ARGH, this is awkward, I just figured out what was calling amcheck on Feb 14 12:00. One of our cronjobs that is testing whether a new tape for the night has to be inserted.

Didn't expect amcheck to use the same interactivity Mail-Reporting and Mail-Template. Case closed.
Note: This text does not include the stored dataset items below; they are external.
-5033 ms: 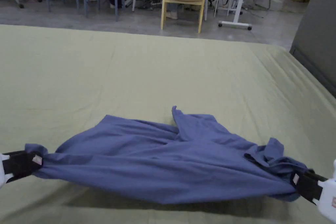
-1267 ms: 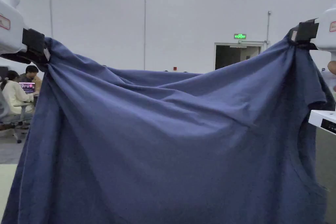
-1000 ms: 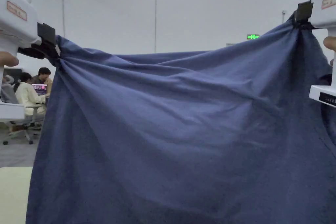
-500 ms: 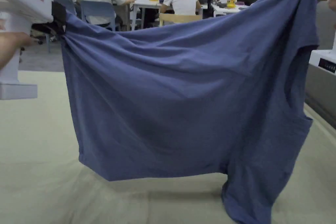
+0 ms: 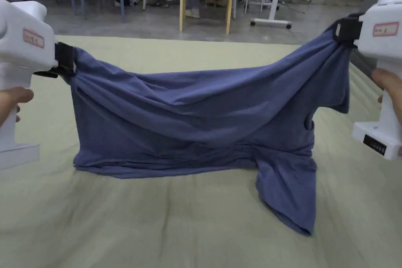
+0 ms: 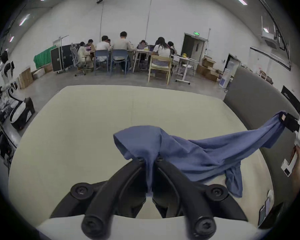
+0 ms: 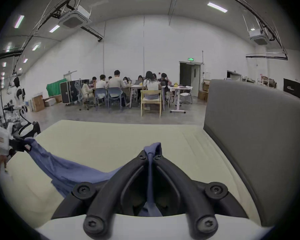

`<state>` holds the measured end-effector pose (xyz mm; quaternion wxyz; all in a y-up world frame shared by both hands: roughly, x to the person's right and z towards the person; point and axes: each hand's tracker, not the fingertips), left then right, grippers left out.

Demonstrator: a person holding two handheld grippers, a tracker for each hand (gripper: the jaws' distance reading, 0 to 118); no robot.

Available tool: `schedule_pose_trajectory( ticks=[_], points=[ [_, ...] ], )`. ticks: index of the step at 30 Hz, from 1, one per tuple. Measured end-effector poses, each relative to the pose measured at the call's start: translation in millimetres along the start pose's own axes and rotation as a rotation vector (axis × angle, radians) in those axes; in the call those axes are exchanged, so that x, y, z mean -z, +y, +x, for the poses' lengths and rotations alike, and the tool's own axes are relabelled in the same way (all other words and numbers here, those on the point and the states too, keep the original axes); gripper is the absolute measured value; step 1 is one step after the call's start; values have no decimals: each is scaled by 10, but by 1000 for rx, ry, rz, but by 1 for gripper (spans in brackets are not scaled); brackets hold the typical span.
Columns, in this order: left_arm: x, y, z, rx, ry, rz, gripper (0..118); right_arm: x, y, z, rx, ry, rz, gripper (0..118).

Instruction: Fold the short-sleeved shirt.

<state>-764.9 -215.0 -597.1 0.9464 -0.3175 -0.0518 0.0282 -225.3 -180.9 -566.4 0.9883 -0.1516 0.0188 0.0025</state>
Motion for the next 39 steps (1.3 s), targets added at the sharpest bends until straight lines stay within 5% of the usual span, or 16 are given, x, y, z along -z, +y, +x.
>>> schedule_pose_trajectory(
  ticks=[4, 10, 21, 25, 30, 31, 32, 33, 34, 39],
  points=[
    [-393, -722, -34, 141, -8, -77, 2, -707, -756, 20, 20, 66, -65, 3],
    [-1154, -2123, -78, 1, -49, -130, 2, -2019, -1965, -57, 118, 74, -194, 3],
    [-2439, -3609, 191, 14, 19, -304, 2, -3915, -3161, 110, 247, 1, -390, 3],
    [-2714, -3855, 252, 64, 73, -345, 2, -4284, -3349, 174, 255, -10, -444, 3],
    [-2660, -4027, 261, 70, 96, -387, 2, -4223, -3445, 95, 141, 2, -534, 3],
    [-2629, -4034, 264, 58, 88, -405, 15, -4162, -3420, 74, 139, 2, -539, 5],
    [-2600, -4040, 243, 43, 85, -426, 42, -4103, -3376, 67, 143, 2, -559, 26],
    [-2593, -4055, 242, 34, 96, -443, 75, -4033, -3317, 56, 144, -6, -614, 69],
    [-2620, -4058, 244, 36, 94, -446, 86, -3978, -3286, 51, 164, 28, -631, 114],
    [-3376, -3880, 377, 110, 196, -370, 86, -4173, -2936, -110, 199, 77, -609, 118]
  ],
)
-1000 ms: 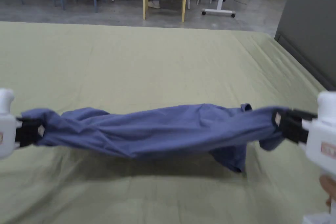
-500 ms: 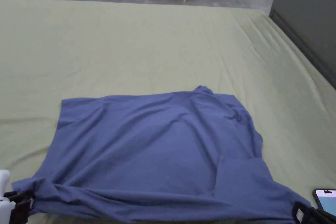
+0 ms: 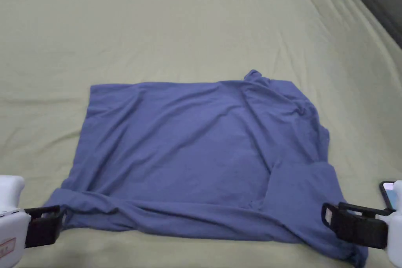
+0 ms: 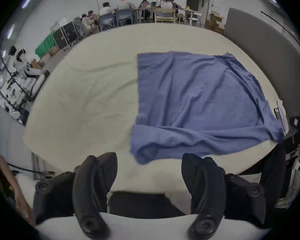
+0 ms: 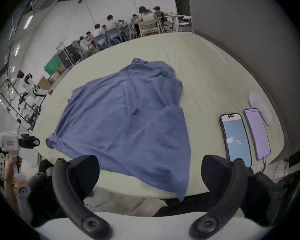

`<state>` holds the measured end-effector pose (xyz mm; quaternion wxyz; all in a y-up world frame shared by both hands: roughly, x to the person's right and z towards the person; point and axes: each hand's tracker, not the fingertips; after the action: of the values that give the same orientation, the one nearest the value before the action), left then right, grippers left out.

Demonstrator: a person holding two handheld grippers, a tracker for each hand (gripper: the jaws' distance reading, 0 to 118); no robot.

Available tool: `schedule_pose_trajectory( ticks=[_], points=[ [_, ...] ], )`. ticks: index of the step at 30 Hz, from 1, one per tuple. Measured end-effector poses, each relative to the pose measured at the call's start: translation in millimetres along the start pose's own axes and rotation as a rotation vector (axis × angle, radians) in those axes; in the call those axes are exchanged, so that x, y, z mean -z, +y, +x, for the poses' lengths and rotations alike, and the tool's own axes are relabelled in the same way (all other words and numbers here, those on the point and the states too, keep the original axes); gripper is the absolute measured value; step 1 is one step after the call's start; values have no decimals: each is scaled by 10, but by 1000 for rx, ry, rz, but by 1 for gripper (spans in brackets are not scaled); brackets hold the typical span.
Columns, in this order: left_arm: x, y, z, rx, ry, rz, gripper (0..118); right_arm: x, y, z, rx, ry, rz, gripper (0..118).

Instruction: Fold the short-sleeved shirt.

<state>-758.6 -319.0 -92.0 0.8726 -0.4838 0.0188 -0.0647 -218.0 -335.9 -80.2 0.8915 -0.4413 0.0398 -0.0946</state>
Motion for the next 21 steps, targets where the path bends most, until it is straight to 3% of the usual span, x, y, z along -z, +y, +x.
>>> schedule_pose_trajectory(
  ticks=[2, 3, 4, 5, 6, 7, 9, 11, 15, 16, 17, 18, 21],
  points=[
    [-418, -75, 35, -11, 28, 87, 86, -90, -11, -110, -15, 28, -3, 115],
    [-506, -113, 56, -21, 7, 123, 83, -91, -29, -161, -26, 34, -12, 93],
    [-542, -169, 71, -31, -53, 150, 45, -113, -74, -259, -41, 32, -8, 8],
    [-495, -222, 78, -44, -108, 169, 0, -76, -101, -340, -79, 30, -10, 2],
    [-394, -214, 93, -46, -150, 126, 0, 78, -129, -381, -104, -21, -35, 2],
    [-245, -262, 144, -62, -102, 83, 0, 166, -243, -430, -103, -86, -13, 2],
    [10, -308, 164, 18, -86, 1, 0, 274, -292, -509, -171, -25, -106, 2],
    [178, -345, 203, 55, -16, 17, 0, 294, -371, -549, -146, -6, -71, 2],
    [381, -146, 62, 15, -24, 2, 0, 368, -330, -508, -119, 15, -83, 2],
    [504, -102, 0, -11, -18, -33, 21, 349, -284, -514, -120, 16, -87, 2],
    [604, -6, -38, -44, -22, -106, 64, 355, -275, -528, -125, 18, -92, 2],
    [731, 13, -65, -49, -48, -145, 95, 371, -286, -543, -132, 19, -97, 2],
    [1012, 89, -56, -48, -67, -164, 100, 396, -258, -586, -144, 28, -113, 2]
  ],
)
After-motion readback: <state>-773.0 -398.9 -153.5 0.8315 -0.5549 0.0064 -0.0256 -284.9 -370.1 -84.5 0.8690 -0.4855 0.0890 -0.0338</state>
On 16/02/17 13:11, ts...@portrix-systems.de wrote:
The patches work great, thanks again. I have noticed another issue
regarding "device busy" though:

During backup, after the first tape change, I get more "AMANDA VOLUME
REQUEST" mails, even though the tape is still beeing written to and far
from beeing full.

I don't think the patches have caused this, I have seen it before. It is
quite difficult to reproduce and I am thinking about setting up a test
system with a virtual Tape Device like mhvtl (never tried it before) in
order to test it reliably. Testing a potential patch will take some
time, too.

Right now I believe it is only happening when amanda is still dumping to
the holding disk after the first tape change. And it is caused by
something calling amcheck while writing to tape is in progress.
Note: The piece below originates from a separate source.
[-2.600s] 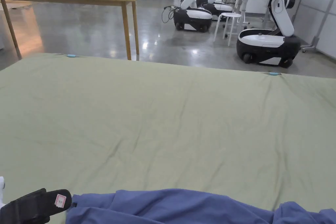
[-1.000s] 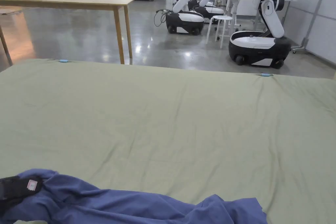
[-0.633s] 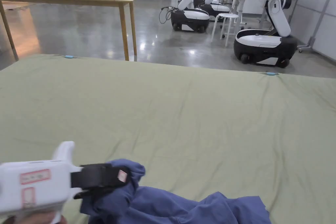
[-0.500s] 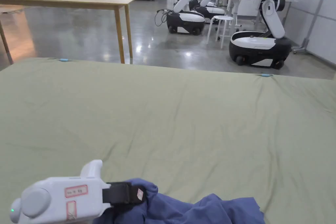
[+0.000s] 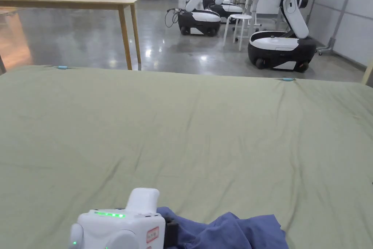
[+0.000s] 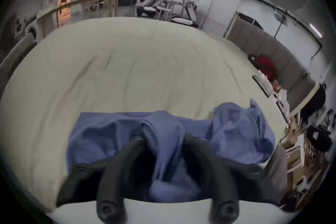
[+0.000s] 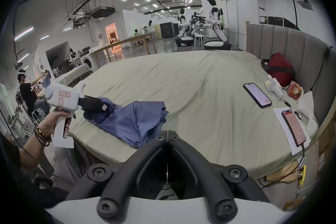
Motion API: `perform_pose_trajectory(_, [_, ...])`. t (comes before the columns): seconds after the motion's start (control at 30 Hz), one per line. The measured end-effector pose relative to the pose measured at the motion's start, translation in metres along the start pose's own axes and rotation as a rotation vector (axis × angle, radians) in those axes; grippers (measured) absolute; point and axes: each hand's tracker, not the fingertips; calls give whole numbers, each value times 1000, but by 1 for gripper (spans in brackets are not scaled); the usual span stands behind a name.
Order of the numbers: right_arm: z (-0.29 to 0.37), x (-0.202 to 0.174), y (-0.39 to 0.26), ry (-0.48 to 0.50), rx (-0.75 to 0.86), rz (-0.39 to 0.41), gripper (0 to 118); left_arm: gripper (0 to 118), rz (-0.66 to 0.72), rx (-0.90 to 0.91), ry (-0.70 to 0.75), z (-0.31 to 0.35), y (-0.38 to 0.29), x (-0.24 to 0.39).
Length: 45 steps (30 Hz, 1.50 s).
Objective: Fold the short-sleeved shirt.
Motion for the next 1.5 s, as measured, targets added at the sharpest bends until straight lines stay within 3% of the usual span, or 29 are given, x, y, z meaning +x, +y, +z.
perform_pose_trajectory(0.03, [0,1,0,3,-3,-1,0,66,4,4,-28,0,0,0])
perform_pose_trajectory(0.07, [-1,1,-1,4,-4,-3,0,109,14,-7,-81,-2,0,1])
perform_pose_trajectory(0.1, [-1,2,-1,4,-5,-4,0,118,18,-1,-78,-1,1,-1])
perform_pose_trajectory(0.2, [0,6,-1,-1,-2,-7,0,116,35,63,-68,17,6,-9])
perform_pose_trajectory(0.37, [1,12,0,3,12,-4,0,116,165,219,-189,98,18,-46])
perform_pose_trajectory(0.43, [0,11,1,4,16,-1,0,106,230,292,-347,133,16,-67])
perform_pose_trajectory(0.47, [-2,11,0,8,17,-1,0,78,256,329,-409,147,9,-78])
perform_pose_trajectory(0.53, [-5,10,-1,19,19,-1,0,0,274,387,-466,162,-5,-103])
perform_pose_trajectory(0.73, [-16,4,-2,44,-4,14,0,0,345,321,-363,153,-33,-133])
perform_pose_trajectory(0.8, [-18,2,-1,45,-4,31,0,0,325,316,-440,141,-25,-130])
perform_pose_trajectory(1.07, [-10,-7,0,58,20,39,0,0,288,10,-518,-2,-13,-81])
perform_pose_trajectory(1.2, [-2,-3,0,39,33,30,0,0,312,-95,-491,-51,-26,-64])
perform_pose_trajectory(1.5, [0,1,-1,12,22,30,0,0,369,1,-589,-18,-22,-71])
Normally I would leave the backup running over night and the next day
when I do the first tape change, only writing to tape is left to do. I
don't get erroneous mails in that case.

The erroneous mails look like this:

Subject: AMANDA VOLUME REQUEST: new volume

Can't open tape device /dev/tape/by-id/scsi-3500110a00132b8f2-nst:
Device or resource busy

Insert a new volume in drive_daily
or write the name of a new changer in '/tmp/input_daily'
or write 'abort' in the file to abort the scan.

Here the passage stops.